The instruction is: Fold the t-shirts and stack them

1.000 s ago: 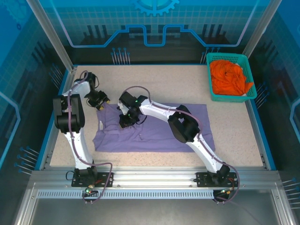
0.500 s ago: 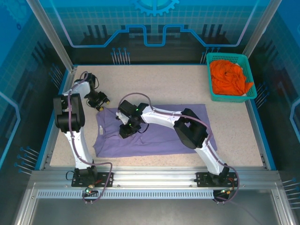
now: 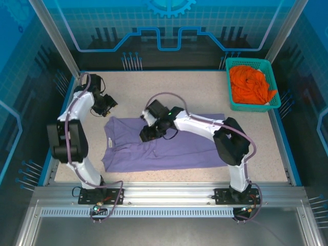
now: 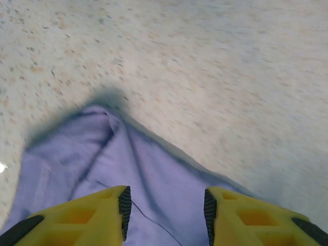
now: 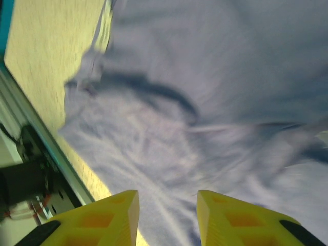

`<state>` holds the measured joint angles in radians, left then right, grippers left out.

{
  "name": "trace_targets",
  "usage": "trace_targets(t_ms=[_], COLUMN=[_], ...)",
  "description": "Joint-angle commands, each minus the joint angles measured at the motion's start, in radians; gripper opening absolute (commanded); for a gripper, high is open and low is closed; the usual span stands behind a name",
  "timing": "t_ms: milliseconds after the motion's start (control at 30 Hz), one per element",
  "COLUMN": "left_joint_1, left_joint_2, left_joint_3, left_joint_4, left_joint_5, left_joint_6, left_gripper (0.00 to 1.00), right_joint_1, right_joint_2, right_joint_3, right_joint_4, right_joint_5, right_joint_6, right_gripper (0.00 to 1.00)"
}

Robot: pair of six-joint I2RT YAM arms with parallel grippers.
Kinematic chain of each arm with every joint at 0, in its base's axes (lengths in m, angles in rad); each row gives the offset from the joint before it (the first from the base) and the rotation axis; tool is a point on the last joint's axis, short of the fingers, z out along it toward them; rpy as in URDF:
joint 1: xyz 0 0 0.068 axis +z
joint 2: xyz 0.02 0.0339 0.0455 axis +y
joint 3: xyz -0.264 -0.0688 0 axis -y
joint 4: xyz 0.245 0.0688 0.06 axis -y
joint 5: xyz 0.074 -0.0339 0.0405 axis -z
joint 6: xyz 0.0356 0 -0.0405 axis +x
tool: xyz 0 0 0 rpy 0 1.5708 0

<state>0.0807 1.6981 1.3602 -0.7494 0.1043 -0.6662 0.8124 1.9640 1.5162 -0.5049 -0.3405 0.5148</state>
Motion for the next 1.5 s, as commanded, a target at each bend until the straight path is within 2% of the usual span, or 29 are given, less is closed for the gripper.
trace_targets(t_ms=[0,100,200,267,467,667,1033,1233,1367,1467], left_joint_1=[-0.088,-0.157,-0.195,-0.226,-0.273,-0.272,-0.272,-0.251,-0.159,-0.103], left_joint_2=[-0.121,-0.192,-0.147,-0.121,-0.166,-0.232,-0.335,-0.402,-0.435,-0.351], left_joint_3=[-0.142,-0.257,-0.271,-0.28,-0.394,-0.52,-0.655,-0.626,-0.523,-0.396], left_joint_4=[0.007,0.075,0.055,0.031,0.011,0.01,-0.006,-0.022,-0.031,-0.028], left_joint_5=[-0.004,0.031,0.103,0.118,0.076,0.005,0.035,0.043,0.046,0.069], left_joint_6=[-0.108,-0.13,-0.08,-0.036,-0.006,-0.012,-0.017,-0.075,-0.092,-0.08], left_gripper=[0.42,0.44,0.34,0.32,0.32,0.33,0.34,0.34,0.38,0.38], right_joint_1=[-0.064,-0.066,-0.05,-0.041,-0.04,-0.031,-0.034,-0.062,-0.108,-0.164], right_joint_2=[0.016,0.046,0.072,0.095,0.209,0.243,0.191,0.066,-0.054,-0.149], right_joint_3=[-0.015,0.007,0.032,0.056,0.186,0.208,0.131,0.006,-0.108,-0.191], right_joint_4=[0.023,0.028,0.031,0.033,-0.036,-0.018,0.019,0.067,0.101,0.104], right_joint_5=[-0.005,-0.02,-0.023,-0.031,-0.004,-0.027,-0.029,-0.001,0.017,0.066], right_joint_6=[0.057,0.059,0.062,0.067,0.063,0.068,0.062,0.076,0.092,0.103], right_gripper=[0.36,0.35,0.35,0.35,0.34,0.33,0.33,0.36,0.39,0.4])
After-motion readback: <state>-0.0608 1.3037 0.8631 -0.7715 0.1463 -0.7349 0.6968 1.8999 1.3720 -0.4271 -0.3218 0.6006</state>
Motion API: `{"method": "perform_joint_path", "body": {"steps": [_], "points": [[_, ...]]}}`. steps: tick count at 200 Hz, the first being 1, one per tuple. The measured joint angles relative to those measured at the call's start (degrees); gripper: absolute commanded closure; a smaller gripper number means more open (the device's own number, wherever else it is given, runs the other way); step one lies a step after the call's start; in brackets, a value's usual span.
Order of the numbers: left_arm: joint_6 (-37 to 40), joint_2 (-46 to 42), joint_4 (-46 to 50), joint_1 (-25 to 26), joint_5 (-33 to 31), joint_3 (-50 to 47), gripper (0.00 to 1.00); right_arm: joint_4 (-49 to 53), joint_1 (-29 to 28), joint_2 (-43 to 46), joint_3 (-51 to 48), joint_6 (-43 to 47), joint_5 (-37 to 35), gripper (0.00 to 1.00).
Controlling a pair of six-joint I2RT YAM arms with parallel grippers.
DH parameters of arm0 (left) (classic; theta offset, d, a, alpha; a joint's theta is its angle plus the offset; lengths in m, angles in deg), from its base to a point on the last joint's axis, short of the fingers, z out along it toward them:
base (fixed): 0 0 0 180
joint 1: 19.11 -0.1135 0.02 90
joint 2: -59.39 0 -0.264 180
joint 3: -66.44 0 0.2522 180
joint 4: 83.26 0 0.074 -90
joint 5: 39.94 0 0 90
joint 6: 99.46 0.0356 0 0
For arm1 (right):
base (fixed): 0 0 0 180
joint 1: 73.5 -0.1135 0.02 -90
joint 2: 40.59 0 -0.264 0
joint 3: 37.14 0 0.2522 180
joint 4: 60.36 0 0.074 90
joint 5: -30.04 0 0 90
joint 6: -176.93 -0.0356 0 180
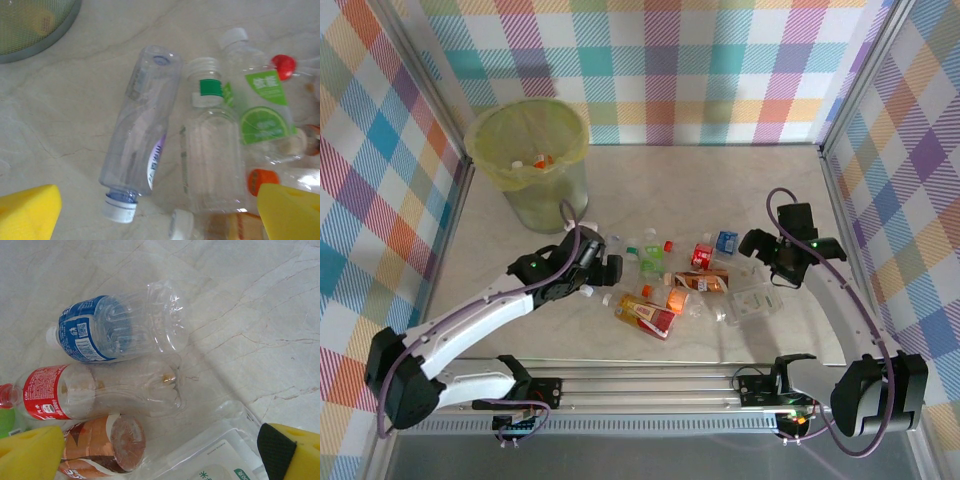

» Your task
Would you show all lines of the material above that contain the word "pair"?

» Written response
Robot: pair of six-joint I2RT YAM arms with parallel grippers.
Controlling a pair of six-joint I2RT YAM arms with parallel grippers.

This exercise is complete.